Когда они оставались одни, он тоскливо рассматривал Алёнушку и каждый раз спрашивал одно и то же:
— Ты хочешь родить нашу крошку?
Она кивала. Но его это как будто не утешало. Он снова спрашивал:
— Ты хочешь родить нашего сынка? Или дочурку?
— Почему ты не веришь мне? — спрашивала она, и произносила совсем взрослые слова. — А что мне остаётся?
— Если будет девочка, — сказал он ей в тот вечер, — назови Елизаветой, в честь моей бабушки, это она меня вырастила таким дураком. А если мальчик...
Вилли довольно долго молчал, сосредоточенно о чём-то думая, потом медленно, и вроде как не для Алёны даже, проговорил:
— А если мальчик, назови его Иоганн. В честь Гёте... Ты знаешь такого поэта? — И не дождавшись её неуверенного кивка, прибавил совсем тихо, — Только Гёте может выхлопотать нам прощение у будущего...
Поняла ли она его? Вряд ли. Только подумала, что совсем не знает этого человека. И что он может оказаться совсем не похожим на всех других немцев, которых она страшится...
Однажды он сказал так, что сразу стал ей ближе, в один миг. И она опять пожалела его:
— Понимаешь, — сказал он, — я хочу, чтобы после меня кто-то остался. Сын или дочь. А то ведь — война. Раз — и всё кончено. И никого после тебя!..
Он смотрел на неё с какой-то грустной улыбкой, и эта улыбка, наверное, подтверждала, что он не верит в печальный исход.
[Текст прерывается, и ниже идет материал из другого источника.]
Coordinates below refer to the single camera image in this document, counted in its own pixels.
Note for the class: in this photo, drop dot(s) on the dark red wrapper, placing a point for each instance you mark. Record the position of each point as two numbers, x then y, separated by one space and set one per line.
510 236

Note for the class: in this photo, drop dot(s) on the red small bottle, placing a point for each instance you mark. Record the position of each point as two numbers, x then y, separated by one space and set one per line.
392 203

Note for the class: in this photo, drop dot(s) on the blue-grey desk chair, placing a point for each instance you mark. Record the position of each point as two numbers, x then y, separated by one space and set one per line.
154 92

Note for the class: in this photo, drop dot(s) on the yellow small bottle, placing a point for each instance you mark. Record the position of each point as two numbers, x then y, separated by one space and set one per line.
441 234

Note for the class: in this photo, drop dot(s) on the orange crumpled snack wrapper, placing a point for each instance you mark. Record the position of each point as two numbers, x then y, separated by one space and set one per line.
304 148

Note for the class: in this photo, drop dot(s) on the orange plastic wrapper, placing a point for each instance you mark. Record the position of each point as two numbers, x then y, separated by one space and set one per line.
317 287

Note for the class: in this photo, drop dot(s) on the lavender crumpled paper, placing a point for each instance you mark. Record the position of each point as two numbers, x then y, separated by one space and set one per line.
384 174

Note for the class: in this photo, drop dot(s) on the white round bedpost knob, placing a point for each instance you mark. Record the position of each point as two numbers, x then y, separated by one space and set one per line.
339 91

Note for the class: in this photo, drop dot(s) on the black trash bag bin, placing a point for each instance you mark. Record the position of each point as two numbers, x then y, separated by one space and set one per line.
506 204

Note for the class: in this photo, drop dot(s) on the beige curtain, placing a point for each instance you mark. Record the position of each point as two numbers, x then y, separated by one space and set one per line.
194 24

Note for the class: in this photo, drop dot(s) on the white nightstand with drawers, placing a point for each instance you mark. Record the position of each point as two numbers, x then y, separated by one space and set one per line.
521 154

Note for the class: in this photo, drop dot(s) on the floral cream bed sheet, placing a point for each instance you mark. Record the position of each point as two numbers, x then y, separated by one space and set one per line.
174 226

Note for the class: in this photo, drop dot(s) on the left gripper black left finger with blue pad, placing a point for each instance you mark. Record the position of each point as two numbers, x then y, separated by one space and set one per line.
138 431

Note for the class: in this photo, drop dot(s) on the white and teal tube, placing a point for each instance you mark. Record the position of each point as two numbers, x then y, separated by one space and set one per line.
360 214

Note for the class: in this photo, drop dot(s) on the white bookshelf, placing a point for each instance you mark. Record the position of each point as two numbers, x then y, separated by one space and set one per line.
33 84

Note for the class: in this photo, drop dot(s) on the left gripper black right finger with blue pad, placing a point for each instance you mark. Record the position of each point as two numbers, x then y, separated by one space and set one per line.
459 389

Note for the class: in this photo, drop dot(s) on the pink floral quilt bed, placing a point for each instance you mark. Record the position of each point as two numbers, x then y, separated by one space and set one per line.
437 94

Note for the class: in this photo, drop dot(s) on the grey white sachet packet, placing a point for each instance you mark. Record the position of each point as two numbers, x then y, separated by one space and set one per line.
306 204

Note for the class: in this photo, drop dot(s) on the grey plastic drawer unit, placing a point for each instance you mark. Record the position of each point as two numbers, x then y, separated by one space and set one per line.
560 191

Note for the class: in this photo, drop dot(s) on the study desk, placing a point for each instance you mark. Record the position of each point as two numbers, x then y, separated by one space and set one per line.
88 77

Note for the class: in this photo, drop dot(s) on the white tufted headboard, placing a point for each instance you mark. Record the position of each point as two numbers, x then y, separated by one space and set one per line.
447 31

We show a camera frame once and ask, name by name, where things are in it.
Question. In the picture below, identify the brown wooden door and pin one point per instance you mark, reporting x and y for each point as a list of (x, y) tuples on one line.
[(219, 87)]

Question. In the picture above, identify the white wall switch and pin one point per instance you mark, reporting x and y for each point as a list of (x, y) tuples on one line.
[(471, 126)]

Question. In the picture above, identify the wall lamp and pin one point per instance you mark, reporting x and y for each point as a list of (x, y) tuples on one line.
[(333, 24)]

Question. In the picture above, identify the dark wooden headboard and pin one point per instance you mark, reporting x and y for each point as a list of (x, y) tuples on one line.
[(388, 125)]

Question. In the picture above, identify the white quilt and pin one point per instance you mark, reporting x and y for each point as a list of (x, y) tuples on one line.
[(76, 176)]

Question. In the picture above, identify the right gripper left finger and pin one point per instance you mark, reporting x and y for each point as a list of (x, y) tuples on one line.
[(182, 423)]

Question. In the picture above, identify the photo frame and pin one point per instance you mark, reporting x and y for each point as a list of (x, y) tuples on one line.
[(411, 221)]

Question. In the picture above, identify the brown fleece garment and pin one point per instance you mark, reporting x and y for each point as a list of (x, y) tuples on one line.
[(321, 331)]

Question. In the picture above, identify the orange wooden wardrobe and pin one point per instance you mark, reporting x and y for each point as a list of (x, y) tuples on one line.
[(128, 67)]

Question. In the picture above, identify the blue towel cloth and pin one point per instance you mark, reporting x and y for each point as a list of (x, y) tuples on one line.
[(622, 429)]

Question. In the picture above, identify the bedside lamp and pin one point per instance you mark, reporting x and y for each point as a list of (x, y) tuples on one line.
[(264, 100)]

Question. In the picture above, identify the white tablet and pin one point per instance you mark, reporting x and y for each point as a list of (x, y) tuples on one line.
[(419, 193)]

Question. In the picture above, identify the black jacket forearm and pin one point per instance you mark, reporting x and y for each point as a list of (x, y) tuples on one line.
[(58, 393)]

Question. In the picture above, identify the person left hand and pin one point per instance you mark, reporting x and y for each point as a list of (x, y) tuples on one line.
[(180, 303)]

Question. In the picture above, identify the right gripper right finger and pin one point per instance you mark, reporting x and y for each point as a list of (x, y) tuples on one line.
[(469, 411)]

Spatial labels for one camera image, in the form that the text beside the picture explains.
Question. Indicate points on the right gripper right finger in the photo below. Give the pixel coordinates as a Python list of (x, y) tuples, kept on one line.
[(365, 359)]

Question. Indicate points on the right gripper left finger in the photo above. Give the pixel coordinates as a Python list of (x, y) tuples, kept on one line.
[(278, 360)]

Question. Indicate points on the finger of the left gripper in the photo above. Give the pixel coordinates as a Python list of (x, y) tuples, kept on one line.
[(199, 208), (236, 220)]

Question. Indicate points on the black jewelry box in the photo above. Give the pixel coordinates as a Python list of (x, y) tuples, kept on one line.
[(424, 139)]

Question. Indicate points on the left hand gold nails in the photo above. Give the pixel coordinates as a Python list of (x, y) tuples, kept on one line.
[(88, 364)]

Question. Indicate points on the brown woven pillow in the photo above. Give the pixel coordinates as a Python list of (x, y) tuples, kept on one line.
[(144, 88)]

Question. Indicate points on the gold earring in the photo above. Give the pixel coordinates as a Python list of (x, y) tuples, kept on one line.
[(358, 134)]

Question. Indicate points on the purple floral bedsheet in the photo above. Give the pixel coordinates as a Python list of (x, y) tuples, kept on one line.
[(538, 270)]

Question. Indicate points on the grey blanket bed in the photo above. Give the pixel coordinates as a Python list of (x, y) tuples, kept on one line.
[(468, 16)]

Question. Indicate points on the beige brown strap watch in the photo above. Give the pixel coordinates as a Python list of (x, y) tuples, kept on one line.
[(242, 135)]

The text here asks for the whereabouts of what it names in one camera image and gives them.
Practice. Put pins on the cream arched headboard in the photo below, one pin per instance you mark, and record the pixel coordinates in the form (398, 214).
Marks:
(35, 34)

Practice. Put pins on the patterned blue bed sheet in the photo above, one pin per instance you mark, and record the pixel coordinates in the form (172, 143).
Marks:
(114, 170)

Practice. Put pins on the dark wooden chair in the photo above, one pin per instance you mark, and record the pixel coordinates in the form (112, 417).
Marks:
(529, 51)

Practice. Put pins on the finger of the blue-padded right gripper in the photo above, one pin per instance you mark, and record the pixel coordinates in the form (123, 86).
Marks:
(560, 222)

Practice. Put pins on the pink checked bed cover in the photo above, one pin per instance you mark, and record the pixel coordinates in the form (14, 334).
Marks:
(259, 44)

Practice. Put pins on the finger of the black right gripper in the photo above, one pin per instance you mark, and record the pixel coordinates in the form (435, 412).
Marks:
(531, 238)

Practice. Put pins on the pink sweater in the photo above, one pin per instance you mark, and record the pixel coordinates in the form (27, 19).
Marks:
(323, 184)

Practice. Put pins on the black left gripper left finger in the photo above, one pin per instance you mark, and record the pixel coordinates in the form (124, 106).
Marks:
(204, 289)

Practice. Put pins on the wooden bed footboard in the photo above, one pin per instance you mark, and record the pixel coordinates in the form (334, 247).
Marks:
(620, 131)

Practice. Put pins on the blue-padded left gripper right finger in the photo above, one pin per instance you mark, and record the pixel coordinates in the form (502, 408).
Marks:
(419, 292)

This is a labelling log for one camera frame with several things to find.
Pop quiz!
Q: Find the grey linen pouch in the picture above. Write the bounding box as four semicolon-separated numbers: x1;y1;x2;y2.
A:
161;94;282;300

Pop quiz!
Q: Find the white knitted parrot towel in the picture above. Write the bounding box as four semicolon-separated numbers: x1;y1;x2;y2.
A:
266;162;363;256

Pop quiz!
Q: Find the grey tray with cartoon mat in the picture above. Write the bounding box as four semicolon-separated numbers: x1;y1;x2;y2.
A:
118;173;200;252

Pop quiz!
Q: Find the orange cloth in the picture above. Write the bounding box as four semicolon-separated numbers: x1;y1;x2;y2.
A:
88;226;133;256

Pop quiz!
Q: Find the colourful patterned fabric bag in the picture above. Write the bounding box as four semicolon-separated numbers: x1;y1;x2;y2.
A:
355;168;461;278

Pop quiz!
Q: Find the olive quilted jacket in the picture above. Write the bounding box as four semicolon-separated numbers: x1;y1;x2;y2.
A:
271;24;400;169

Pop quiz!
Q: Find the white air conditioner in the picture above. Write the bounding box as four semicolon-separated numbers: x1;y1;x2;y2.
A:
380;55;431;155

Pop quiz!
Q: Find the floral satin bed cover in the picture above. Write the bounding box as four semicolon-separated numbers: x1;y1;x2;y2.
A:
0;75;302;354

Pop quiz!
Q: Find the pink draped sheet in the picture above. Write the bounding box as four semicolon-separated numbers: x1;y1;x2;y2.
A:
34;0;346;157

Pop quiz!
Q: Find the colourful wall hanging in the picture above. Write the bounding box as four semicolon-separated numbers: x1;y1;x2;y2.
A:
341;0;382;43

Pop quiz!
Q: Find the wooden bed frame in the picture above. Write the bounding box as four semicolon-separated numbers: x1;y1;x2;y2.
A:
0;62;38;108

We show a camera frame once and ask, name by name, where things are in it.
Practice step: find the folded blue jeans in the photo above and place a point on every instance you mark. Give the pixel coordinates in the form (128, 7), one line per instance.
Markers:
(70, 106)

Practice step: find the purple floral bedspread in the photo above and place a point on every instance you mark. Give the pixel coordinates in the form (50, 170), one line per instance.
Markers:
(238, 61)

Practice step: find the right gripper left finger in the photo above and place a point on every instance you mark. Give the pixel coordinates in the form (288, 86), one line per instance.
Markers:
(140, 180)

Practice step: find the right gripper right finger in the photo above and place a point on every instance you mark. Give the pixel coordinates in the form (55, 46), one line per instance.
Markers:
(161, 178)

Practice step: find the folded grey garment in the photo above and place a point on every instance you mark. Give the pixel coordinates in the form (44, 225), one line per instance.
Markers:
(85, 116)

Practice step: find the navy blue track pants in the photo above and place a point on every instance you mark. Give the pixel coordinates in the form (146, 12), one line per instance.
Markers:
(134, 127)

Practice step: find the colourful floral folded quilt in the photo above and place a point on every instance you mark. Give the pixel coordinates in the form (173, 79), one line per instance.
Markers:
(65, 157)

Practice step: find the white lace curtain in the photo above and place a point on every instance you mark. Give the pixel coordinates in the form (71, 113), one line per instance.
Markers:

Вилли не раз объяснял Алёнушке, что война закончится так или иначе, и все, кто выживет, продолжат существовать. И солнце не зайдёт, и люди станут работать дальше, любить, рожать детей, виновных накажут, но невинных — большинство, и если ты никого не убил... Тут он умолкал, останавливался, и Алёнушка понимала так, что это относится к нему самому. И верила его словам. Хотела верить. Уговаривала себя поверить.
Она спросила его:
— Почему ты выбрал меня? Мало немок?
Вилли усмехнулся. Помолчав, сказал:
— Сделаю странное признание, хотя ты, наверное, не примешь его. В нём любое слово противоречит другому слову. Первое: я должен поторопиться. У меня нет времени. Второе. Мне стыдно, что я здесь. Лежал бы в окопах — было бы легче. Третье. Я увидел тебя возле мёртвой матери. Это плохо для солдата, но мне стало жалко тебя. И себя.
Опять невесело усмехнулся:
— Да ты ведь всё это знаешь...
Вилли тянул несколько недель, живот Алёнушки стал округляться. О чём-то он разговаривал с Дагмар, однако это происходило наверху, откуда так ни разу и не спустились её родители. Но Вилли туда поднимался, потом объяснял, что заносил продукты, и постепенно стало понятно, что дело не только в этом.
Все эти дни он что-то торопливо писал, рвал бумагу, снова писал, наконец, заклеил написанное в конверт. Получилось что-то пухлое, этакий бумажный брикет.
Дагмар переодела Алёну в своё слегка подправленное пальто, принесла вполне приличную обувь, неновые, но хорошие два платья свободного покроя.
Наконец, они втроём сели за столом в их комнате. Дагмар, видно, требовалась на случай перевода технических терминов, и Вилли объяснил план дальнейших действий.
Сначала он отдал ей аусвайс, с фотографией, которую сделал в этой же комнате дней десять назад чудным фотоаппаратом, умещавшимся в его ладони. По документу её звали Алле Штерн. А в отдельном листке с немецким орлом, который держал в когтях круг со свастикой, значилось, что жена Вилли Штерна возвращается к месту его жительства в предместье города Дуйсбурга, адрес такой-то. Справка от врача подтверждала её беременность. Ещё одна справка, от лагерного лазарета, говорила о том, что Алле Штерн является младшей медсестрой и допущена комиссией к обслуживанию раненых.
Вилли сказал, что завтра уходит санитарный поезд в Берлин. Везут тяжелораненых офицеров. И лагерный доктор, известный Алёнушке, договорился, что в качестве вот такой младшей медсестры в поезд возьмут и её. Надо будет помогать. Жить, пока идёт состав, она будет в купе на четверых, с немецкими медсёстрами. Поэтому не надо много говорить, чтобы в ней не узнали русскую, хотя...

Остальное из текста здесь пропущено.